Each line of the listing must be set down exactly as it stands.

INFORMATION SUPPLIED:
----------------

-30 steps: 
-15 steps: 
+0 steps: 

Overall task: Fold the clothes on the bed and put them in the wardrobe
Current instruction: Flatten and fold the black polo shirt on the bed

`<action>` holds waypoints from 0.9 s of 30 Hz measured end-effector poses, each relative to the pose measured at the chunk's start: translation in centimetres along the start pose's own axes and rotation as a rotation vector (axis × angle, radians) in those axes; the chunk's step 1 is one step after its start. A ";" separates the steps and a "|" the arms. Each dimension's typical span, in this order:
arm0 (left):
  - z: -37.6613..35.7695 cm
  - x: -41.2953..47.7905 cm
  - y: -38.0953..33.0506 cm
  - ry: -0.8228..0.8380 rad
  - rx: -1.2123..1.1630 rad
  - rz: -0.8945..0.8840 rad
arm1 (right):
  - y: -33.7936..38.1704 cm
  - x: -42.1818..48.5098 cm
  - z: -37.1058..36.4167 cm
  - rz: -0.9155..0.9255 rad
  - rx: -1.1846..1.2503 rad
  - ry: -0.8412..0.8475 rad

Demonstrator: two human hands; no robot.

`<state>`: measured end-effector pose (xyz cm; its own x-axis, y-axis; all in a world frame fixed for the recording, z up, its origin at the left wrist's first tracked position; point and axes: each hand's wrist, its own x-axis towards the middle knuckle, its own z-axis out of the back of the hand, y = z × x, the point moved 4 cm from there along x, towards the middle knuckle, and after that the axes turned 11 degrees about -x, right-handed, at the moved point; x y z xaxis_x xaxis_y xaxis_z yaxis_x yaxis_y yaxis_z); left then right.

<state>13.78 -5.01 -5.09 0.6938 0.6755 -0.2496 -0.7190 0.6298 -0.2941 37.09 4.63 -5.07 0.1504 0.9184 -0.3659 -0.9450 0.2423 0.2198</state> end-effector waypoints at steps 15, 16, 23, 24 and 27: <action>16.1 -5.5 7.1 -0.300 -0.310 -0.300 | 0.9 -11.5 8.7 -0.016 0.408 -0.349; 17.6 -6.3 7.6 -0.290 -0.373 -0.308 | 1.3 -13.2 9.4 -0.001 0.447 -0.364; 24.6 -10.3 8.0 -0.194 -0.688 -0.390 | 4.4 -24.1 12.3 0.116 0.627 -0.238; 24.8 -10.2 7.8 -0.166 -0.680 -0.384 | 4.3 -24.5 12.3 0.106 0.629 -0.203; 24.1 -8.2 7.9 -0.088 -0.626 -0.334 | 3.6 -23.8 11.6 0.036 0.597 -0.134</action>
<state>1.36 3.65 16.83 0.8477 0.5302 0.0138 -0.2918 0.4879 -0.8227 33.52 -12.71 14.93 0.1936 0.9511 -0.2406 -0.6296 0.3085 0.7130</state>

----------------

EXERCISE RESULT:
-30 steps: 
-15 steps: 
+0 steps: 

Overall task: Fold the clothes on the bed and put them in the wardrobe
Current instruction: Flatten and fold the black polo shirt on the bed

`<action>` holds waypoints from 0.9 s of 30 Hz measured end-effector poses, each relative to the pose measured at the chunk's start: translation in centimetres along the start pose's own axes and rotation as a rotation vector (axis × angle, radians) in those axes; the chunk's step 1 is one step after its start. A ";" separates the steps and a "|" the arms. Each dimension's typical span, in this order:
arm0 (left):
  - z: -37.6613..35.7695 cm
  - x: -41.2953..47.7905 cm
  - y: -38.0953..33.0506 cm
  - ry: -0.8228..0.8380 rad
  - rx: -1.2123..1.1630 rad
  - rz: -0.8945..0.8840 rad
arm1 (right):
  - y: -33.7936..38.1704 cm
  - x: -42.1818..48.5098 cm
  - z: -37.1058..36.4167 cm
  - rz: -0.9155..0.9255 rad
  - rx: -1.1846..1.2503 rad
  - ry: -0.8412..0.8475 rad

Demonstrator: two human hands; no robot.

`<state>`: measured end-effector pose (xyz cm; its own x-axis, y-axis; all in a world frame fixed for the recording, z up, its origin at the left wrist's first tracked position; point and axes: each hand's wrist, its own x-axis towards the middle knuckle, its own z-axis out of the back of the hand, y = z × x, the point moved 4 cm from there along x, towards the middle knuckle, and after that the axes turned 11 degrees about -x, right-handed, at the moved point; x y z xaxis_x xaxis_y xaxis_z yaxis_x yaxis_y yaxis_z); left then right.

<state>13.78 -5.01 -5.09 0.6938 0.6755 -0.2496 -0.7190 0.6298 -0.2941 37.09 4.63 -5.07 0.1504 0.9184 -0.3659 -0.9450 0.2423 0.2198</state> end-effector waypoints at steps 15, 16, 23, 24 and 27: <action>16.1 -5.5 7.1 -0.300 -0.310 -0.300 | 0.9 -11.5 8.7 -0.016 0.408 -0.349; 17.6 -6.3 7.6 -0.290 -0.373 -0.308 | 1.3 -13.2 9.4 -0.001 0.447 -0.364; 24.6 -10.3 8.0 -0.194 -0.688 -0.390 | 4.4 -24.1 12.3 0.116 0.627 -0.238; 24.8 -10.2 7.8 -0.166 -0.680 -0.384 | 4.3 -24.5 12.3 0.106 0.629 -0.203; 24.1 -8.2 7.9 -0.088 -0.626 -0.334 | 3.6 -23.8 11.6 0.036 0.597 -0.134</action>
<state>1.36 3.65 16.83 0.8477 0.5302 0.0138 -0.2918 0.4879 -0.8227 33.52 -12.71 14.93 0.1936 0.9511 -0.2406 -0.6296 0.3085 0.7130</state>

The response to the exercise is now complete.